### [WHAT THE TASK ASKS]
Show each line of the data below that has the string "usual" in it.

### [RECORDS SUPPLIED]
== Segment start ==

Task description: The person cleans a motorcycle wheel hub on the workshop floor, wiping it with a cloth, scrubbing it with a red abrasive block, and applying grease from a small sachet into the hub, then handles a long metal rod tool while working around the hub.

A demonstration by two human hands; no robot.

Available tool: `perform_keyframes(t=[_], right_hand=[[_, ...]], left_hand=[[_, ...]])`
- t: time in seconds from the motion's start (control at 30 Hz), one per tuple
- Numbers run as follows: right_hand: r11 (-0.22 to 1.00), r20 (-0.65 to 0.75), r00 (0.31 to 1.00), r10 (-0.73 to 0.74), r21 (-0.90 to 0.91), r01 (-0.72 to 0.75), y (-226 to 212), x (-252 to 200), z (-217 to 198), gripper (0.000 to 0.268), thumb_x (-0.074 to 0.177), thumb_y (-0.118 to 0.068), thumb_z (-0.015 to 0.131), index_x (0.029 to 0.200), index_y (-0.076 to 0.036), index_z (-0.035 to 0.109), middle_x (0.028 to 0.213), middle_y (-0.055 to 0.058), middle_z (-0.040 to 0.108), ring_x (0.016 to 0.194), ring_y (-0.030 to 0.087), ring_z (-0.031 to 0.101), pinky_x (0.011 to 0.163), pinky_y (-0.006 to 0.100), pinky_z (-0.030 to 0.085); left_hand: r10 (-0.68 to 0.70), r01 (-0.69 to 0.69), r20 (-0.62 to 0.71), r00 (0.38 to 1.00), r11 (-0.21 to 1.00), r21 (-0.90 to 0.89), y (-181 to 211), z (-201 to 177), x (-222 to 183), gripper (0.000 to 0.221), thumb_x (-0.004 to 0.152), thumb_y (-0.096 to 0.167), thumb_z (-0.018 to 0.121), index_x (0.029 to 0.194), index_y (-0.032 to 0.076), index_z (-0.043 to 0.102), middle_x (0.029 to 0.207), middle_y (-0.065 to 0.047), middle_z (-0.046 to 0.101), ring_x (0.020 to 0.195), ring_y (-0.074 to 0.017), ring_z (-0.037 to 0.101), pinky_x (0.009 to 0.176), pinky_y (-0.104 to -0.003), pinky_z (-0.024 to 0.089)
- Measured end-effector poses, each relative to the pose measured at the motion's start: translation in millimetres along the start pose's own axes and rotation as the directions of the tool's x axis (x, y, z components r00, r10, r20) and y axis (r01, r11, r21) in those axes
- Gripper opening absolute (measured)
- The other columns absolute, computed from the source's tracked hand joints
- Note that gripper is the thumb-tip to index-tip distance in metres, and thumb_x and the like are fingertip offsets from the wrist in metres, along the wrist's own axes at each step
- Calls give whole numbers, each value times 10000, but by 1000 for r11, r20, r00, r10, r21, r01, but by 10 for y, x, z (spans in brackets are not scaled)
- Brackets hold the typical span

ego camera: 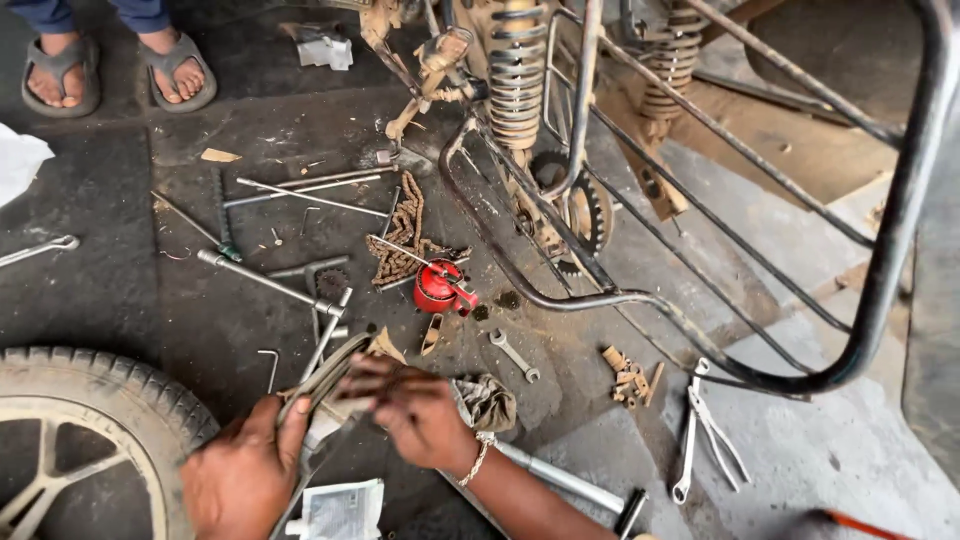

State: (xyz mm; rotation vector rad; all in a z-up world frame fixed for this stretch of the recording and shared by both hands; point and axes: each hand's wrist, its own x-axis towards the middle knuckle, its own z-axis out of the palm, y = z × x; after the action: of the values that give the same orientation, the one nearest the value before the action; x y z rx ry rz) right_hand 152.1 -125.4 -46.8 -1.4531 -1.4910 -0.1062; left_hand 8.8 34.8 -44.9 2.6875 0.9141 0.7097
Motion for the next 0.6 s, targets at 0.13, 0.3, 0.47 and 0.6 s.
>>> perform_keyframes(t=[0.13,0.3,0.47,0.6], right_hand=[[954,-161,957,241,221,-203,-211,105,0,357,1110,-357,516,1097,-84,746,1234,71,766,1322,276,705,1240,484,505],[999,53,999,2,-36,0,-150,61,-55,363,1118,-276,485,1066,-46,760,1230,101,754,1337,341,661,1226,496,467],[916,-154,930,334,284,-282,-142,57,-26,372,1094,-303,483,1062,-51,755,1234,119,749,1264,305,706,1174,458,518],[987,-17,991,134,89,-132,50,-10,-152,386,1096,-315,500,1033,-33,756,1231,156,755,1218,313,726,1108,457,554]], left_hand=[[-78,72,110,991,996,55,-4,-15,-15,393,998,505,560,938,157,733,593,-156,679,511,-356,680,503,-479,526],[-42,41,88,995,999,21,29,-72,22,410,998,499,556,879,143,721,609,-142,683,513,-351,676,493,-486,520],[-44,42,63,997,999,21,-6,2,-44,410,1003,495,561,876,138,716,644,-132,693,538,-352,677,511,-483,525],[-40,38,48,998,999,37,-21,15,-27,402,993,484,571,856,134,713,655,-127,694,541,-356,671,524,-483,519]])
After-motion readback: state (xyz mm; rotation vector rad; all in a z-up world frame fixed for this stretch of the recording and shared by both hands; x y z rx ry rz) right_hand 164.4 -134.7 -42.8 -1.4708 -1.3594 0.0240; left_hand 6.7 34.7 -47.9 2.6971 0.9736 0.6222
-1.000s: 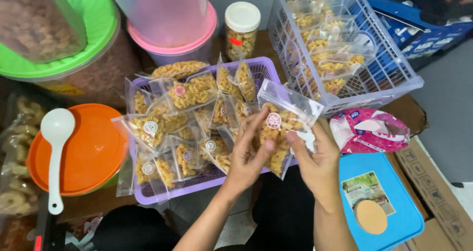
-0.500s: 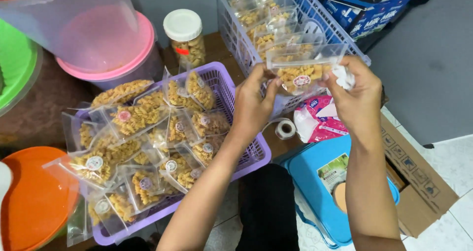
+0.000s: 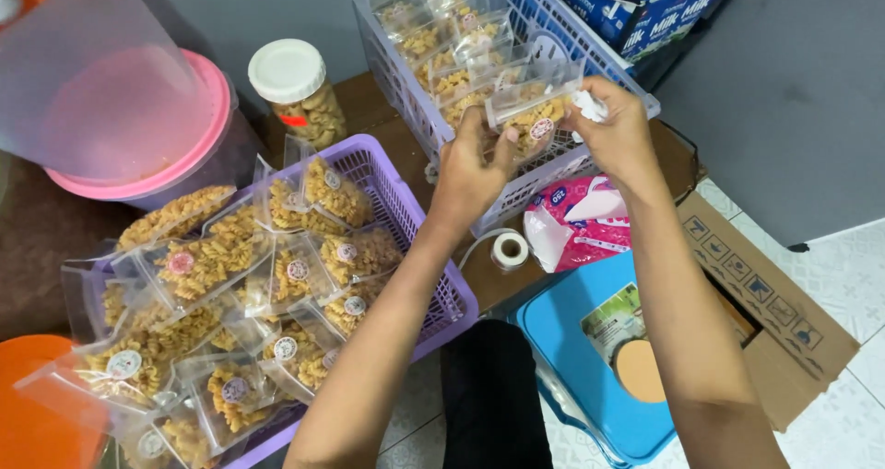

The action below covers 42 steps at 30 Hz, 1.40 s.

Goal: Cleaning individual snack packets with a cloth and organizing them into a basket

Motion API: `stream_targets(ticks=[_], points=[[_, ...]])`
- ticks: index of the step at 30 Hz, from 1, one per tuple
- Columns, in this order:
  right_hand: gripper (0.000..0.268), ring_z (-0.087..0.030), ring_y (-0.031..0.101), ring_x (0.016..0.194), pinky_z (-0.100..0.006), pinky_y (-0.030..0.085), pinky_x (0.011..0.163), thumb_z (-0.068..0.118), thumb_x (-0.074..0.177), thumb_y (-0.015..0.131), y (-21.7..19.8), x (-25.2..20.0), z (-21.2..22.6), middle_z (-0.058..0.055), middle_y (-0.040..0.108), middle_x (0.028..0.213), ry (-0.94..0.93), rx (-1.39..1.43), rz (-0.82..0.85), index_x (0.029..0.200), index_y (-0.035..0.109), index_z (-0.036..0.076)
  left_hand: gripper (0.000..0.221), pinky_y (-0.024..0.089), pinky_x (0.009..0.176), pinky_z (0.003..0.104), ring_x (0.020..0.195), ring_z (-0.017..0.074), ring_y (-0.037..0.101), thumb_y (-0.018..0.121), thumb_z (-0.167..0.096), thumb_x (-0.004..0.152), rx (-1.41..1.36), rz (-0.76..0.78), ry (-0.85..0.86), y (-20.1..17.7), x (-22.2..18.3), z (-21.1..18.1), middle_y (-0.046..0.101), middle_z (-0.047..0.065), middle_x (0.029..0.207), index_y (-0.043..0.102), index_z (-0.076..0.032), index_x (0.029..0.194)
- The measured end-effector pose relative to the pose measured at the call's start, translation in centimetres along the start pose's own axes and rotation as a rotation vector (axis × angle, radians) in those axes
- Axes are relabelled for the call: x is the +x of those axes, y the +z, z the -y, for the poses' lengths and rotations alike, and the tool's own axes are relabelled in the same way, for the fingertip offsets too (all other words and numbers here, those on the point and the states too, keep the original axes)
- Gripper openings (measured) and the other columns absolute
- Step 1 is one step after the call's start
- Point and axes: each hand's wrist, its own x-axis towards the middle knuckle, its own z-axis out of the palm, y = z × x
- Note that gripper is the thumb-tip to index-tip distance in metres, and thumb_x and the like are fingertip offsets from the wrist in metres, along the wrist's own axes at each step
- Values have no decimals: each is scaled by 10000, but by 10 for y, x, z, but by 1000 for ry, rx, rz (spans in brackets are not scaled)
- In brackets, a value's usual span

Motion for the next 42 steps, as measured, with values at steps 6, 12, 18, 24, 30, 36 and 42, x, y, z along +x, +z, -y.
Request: stream_targets(ticks=[6,12,18,24,30,36,42], points=[[127,-112,552,813,-278,466,754,29,921,791,6,9,-22,-26,668,819,43,-62,103,999,730,107,266,512,755,572,926,425,725,452,-343,1035,224,51,-85,-1,8,17,738,199,865,459,-104,1152],[101,-102,529,690,-246,400,642,127,872,816,4,10,-39,37,638,729,127,-203,202,925,735,155,262,532,857,574,1025,440,686,475,-359,1028,431,5,-69,6,19,47,708,188,1007,564,-114,1050],[266,-470,682,1020,-499,495,881,-24,919,661,-6,-3,-20,-314,727,1063,133,-253,303,1170,744,0,183,472,911,456,942,308,689,616,-303,944,666,-114,78,16,19,81,658,57,895,681,-136,981],[360,-373,676,1120,-451,489,981,17,980,653,-5,2,-5,-111,742,1154,19,-266,201,1277,749,197,156,422,923,423,923,243,658,656,-333,901,838,-196,230,26,20,103,649,14,880,714,-195,943],[89,-412,711,966,-479,544,841,186,932,770,7,5,-72,-131,752,936,32,-584,273,1010,791,222,123,403,909,434,892,256,641,707,-285,815,917,-273,321,26,19,115,644,40,862,741,-166,811],[106,-419,705,1034,-502,551,860,247,924,758,5,10,-54,-153,776,953,189,-703,342,1011,818,246,142,412,904,444,869,261,654,715,-264,787,898,-305,302,30,23,119,656,30,846,746,-193,906],[118,-428,704,1056,-497,550,888,241,923,742,12,16,-49,-159,782,986,233,-732,416,998,828,272,98,392,863,455,868,294,579,721,-239,723,906,-358,357,27,22,104,584,67,867,737,-144,744]])
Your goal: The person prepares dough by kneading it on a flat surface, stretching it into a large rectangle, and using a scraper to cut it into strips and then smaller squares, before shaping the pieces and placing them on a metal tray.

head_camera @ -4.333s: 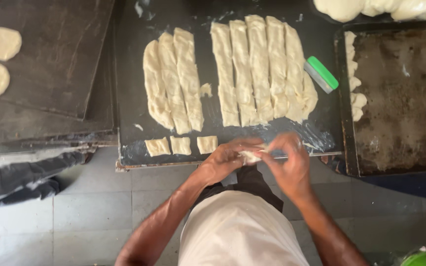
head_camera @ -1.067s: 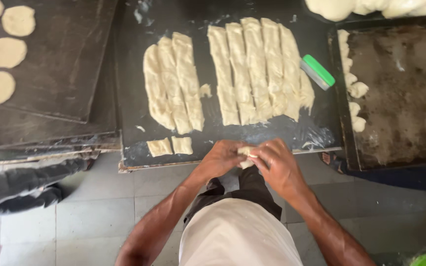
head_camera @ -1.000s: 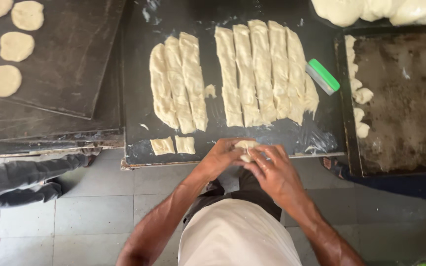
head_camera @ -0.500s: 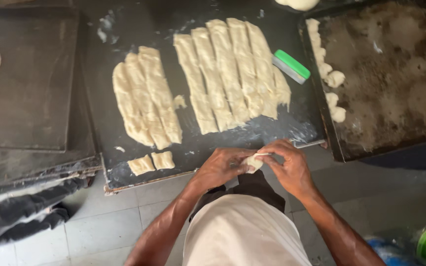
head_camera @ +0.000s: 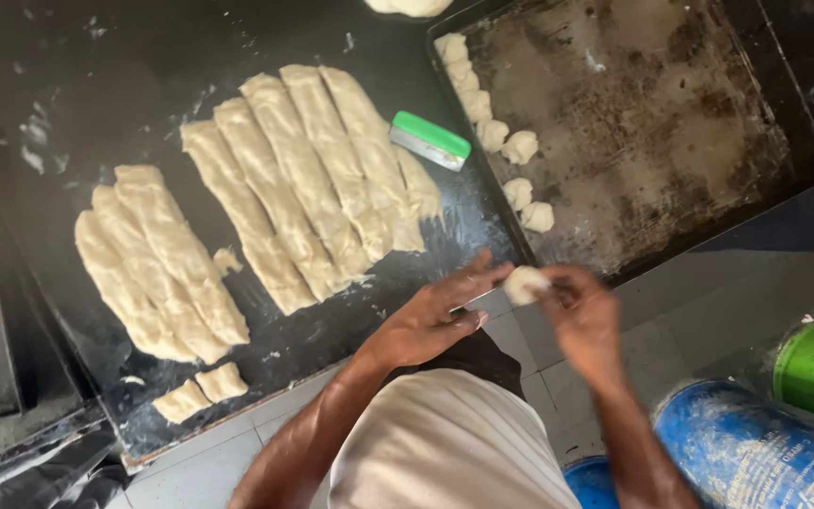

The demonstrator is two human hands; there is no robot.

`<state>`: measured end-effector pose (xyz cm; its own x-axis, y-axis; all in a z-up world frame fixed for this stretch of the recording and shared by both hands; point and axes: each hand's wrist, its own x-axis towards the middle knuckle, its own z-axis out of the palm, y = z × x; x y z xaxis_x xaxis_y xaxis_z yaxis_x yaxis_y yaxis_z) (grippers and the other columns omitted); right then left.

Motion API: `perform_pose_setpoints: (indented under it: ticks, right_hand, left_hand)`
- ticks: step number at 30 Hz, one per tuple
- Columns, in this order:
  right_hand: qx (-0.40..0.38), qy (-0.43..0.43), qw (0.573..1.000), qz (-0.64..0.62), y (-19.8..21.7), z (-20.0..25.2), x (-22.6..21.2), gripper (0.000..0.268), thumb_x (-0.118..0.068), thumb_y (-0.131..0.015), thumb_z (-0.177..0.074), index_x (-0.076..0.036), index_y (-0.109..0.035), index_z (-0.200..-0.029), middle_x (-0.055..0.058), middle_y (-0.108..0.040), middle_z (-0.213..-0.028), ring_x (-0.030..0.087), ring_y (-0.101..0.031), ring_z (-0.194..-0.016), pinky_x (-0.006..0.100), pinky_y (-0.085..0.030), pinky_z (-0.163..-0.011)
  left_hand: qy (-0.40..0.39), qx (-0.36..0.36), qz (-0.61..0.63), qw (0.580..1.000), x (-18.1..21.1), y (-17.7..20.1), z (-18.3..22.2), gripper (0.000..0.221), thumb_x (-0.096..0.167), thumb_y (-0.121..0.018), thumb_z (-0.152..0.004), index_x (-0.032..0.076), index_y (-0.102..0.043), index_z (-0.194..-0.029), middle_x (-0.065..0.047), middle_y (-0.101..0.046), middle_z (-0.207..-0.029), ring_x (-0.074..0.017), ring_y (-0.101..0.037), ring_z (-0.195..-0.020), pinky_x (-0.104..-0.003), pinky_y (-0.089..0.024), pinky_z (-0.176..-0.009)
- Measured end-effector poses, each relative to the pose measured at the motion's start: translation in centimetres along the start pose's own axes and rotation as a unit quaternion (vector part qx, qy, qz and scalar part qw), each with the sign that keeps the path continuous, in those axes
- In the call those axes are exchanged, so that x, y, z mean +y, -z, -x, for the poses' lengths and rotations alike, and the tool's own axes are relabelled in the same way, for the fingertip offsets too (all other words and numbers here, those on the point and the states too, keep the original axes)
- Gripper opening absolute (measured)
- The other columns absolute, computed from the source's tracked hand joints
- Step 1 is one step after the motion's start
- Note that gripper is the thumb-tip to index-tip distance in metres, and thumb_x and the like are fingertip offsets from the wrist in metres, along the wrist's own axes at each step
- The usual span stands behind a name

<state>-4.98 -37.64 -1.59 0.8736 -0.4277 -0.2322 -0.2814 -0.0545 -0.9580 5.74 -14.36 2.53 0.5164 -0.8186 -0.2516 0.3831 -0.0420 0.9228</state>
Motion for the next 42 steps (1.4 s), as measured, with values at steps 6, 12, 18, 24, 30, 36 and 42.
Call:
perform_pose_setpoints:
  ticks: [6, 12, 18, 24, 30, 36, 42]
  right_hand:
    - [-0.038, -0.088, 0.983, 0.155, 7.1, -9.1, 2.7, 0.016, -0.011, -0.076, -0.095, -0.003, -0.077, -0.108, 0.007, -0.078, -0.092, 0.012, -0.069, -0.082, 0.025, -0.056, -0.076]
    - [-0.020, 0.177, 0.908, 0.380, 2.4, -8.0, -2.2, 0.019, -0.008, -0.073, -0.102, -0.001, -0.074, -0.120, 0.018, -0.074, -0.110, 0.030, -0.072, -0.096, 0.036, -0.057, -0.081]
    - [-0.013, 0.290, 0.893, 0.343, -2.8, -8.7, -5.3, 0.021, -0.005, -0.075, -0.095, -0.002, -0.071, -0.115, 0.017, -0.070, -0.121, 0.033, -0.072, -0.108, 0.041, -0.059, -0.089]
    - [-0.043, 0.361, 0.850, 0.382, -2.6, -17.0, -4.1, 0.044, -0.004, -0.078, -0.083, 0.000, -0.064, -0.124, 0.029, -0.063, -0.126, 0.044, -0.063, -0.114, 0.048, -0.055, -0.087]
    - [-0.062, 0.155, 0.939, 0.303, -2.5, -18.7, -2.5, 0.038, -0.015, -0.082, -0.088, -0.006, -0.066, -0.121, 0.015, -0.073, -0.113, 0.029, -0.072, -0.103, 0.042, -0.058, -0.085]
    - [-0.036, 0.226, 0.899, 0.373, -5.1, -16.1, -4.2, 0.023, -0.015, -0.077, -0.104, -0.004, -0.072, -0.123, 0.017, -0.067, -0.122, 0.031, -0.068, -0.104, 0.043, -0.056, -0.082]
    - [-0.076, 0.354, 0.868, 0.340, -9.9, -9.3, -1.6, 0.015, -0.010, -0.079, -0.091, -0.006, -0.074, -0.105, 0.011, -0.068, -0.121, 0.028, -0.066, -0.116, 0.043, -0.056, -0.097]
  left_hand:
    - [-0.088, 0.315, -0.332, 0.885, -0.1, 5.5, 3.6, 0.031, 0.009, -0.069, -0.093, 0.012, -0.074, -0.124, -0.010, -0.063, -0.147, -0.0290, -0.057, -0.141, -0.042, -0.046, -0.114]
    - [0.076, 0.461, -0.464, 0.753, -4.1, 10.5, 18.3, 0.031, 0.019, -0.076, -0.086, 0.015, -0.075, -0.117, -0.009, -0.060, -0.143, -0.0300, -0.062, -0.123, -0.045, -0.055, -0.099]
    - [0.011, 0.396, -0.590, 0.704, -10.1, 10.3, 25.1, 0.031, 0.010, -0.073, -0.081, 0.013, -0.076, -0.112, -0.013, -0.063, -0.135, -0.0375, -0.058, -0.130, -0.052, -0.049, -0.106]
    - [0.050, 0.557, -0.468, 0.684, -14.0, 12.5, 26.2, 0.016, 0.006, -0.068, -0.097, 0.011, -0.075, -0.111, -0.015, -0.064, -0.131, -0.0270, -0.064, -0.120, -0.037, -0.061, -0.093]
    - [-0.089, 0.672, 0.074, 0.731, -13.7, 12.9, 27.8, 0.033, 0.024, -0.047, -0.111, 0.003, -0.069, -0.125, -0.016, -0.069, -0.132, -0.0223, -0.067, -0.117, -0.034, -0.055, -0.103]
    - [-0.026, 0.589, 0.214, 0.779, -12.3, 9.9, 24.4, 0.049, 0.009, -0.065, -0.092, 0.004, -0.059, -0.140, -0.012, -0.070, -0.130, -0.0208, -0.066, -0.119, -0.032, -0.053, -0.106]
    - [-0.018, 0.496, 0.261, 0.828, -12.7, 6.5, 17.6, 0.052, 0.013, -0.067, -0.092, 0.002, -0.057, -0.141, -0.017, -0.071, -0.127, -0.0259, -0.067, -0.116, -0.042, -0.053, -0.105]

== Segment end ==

### [RESULT OF THIS TASK]
- In brackets, a value's usual span
- The usual span stands behind a name

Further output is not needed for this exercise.